> Problem statement:
Once you reach the line containing "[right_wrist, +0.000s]", write out that line and every remaining line of the records exactly.

Excerpts from a dataset
BEGIN

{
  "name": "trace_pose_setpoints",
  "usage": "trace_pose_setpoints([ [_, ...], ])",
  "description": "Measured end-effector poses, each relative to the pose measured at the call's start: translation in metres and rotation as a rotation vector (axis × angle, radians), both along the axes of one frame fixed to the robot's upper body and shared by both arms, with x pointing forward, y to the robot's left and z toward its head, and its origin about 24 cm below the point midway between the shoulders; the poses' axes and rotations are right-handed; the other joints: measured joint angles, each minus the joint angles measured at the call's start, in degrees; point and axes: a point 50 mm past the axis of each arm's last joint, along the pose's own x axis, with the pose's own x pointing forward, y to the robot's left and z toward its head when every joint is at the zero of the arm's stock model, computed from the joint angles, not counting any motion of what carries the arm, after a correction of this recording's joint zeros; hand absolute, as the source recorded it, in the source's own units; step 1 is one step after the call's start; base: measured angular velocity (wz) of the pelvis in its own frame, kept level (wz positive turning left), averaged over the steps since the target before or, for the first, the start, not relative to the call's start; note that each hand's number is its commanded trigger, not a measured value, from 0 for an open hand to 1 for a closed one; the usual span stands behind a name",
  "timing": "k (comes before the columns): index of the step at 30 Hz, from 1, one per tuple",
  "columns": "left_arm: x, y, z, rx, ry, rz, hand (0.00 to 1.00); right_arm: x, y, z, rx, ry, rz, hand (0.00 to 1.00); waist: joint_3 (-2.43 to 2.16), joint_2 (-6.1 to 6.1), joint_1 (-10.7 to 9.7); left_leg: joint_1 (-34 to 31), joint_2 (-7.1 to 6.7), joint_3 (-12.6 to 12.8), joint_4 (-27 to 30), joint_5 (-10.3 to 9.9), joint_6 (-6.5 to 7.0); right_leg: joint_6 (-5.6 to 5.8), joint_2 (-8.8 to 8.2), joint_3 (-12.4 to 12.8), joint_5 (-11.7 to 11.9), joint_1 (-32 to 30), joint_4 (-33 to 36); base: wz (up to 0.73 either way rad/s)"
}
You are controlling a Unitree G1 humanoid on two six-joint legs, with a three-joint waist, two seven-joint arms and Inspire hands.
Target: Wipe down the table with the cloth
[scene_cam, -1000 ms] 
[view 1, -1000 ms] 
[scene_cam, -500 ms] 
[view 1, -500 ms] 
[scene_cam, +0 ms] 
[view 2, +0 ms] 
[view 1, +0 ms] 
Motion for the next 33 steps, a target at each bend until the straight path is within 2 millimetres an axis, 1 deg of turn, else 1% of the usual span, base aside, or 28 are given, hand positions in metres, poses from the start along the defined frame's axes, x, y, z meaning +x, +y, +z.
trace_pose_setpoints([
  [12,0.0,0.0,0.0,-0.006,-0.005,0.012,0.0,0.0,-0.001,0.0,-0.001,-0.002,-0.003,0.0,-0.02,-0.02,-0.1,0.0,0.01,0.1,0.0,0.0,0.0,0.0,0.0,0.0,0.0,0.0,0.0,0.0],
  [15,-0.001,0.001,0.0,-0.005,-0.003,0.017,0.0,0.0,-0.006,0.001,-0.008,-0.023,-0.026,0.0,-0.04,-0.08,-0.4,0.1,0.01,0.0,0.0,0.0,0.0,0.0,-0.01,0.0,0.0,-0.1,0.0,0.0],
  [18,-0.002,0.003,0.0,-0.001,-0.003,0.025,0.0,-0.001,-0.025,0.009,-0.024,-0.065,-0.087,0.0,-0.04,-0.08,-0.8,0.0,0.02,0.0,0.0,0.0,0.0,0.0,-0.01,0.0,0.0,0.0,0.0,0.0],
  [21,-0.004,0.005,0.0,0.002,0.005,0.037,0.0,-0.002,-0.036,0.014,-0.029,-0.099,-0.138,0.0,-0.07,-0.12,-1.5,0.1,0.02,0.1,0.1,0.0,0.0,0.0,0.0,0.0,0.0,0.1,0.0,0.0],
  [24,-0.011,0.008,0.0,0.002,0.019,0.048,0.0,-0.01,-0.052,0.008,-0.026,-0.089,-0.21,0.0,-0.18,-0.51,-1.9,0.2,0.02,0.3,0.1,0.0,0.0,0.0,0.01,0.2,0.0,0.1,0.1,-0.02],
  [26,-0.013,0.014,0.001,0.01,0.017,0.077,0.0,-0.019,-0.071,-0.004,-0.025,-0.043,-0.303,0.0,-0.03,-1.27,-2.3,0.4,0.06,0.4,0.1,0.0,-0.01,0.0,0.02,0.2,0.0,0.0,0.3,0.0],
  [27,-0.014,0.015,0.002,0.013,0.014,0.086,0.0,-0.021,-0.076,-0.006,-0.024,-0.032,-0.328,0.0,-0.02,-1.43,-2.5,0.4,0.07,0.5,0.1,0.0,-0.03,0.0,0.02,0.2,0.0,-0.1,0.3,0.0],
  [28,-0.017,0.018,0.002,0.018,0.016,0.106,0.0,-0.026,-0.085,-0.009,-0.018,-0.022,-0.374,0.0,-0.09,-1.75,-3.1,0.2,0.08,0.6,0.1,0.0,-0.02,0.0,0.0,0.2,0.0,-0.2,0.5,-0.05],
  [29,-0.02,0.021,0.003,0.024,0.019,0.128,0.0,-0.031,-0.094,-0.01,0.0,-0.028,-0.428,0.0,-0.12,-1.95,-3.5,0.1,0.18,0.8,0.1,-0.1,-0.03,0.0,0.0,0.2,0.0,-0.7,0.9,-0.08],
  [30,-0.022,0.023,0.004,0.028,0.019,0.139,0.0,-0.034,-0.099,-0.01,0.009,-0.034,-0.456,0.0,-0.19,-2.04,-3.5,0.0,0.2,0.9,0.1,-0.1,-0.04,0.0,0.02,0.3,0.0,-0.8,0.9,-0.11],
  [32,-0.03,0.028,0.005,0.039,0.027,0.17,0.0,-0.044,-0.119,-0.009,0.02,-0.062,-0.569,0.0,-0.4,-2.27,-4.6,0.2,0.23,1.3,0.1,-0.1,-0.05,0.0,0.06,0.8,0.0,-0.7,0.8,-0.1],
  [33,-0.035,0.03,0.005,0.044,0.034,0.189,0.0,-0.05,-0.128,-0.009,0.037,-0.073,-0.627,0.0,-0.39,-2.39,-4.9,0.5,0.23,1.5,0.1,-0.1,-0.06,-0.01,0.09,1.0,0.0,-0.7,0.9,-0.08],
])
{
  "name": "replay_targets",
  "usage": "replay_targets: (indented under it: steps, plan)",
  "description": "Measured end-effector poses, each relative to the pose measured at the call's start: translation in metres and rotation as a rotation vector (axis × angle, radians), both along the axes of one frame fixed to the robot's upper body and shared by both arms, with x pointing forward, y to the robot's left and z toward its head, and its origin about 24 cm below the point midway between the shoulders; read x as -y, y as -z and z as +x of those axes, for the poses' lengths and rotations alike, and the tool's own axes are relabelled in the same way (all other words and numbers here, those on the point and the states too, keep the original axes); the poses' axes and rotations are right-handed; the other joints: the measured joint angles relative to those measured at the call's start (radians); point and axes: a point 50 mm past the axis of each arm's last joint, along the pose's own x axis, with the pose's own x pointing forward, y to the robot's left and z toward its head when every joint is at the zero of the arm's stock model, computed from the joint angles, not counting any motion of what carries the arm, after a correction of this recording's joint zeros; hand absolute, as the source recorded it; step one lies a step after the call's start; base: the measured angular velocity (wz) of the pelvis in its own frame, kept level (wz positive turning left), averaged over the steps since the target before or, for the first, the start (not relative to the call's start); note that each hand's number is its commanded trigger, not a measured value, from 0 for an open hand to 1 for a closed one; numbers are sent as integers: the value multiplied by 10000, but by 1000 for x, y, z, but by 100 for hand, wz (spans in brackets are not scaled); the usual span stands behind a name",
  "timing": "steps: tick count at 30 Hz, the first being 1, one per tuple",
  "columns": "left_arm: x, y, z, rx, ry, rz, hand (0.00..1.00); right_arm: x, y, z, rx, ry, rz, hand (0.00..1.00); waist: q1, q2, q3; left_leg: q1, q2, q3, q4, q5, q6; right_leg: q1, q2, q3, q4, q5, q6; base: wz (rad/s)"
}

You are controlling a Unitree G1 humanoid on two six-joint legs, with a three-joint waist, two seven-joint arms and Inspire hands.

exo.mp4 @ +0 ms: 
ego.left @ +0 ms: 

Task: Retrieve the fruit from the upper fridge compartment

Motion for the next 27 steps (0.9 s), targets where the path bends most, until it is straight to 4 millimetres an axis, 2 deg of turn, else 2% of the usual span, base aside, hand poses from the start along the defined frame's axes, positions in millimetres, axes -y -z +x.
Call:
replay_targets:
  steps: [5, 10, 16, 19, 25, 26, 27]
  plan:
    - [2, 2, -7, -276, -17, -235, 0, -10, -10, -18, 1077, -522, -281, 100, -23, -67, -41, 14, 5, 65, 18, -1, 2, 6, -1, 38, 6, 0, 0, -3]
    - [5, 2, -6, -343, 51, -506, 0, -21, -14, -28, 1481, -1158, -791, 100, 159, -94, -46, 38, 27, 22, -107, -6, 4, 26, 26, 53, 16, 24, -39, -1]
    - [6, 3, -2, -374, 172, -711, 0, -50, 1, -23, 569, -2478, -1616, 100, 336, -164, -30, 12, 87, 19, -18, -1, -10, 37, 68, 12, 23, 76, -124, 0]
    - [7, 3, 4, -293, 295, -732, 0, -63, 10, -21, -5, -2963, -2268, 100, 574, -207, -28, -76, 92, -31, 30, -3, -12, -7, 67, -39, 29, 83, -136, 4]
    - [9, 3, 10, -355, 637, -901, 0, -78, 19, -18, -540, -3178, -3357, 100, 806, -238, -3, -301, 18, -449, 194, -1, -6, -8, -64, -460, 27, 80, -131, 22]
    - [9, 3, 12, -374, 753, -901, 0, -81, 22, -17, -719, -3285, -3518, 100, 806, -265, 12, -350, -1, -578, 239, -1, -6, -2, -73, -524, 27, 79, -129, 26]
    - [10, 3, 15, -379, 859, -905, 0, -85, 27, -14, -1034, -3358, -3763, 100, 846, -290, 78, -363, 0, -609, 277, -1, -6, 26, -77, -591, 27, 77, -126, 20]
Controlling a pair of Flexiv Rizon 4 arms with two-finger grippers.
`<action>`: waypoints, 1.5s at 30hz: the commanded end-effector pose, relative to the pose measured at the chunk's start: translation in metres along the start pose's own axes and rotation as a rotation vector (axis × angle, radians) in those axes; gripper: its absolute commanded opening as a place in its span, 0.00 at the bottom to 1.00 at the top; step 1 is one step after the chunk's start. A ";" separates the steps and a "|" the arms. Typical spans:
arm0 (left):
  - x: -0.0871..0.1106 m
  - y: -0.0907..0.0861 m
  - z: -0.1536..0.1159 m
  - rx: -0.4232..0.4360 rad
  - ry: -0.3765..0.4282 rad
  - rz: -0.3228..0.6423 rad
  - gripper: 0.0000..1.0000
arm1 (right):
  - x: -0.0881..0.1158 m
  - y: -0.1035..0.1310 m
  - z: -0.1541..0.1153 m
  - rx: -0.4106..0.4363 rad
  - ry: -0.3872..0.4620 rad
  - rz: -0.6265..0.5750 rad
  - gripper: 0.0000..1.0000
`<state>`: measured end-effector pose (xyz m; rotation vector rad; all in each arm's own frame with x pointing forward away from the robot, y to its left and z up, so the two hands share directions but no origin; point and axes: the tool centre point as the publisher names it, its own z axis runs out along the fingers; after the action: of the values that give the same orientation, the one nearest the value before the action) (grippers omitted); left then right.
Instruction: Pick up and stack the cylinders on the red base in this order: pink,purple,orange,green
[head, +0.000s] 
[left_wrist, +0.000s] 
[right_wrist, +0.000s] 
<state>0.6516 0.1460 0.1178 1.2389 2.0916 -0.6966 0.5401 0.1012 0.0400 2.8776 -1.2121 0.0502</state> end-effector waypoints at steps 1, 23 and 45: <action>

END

> Solution:
[right_wrist, +0.000s] 
<state>0.6516 0.1460 0.1178 1.2389 2.0916 -0.6966 0.5401 0.1012 0.0400 2.8776 -1.2121 0.0502</state> end-effector waypoints at steps 1, 23 and 45: <action>

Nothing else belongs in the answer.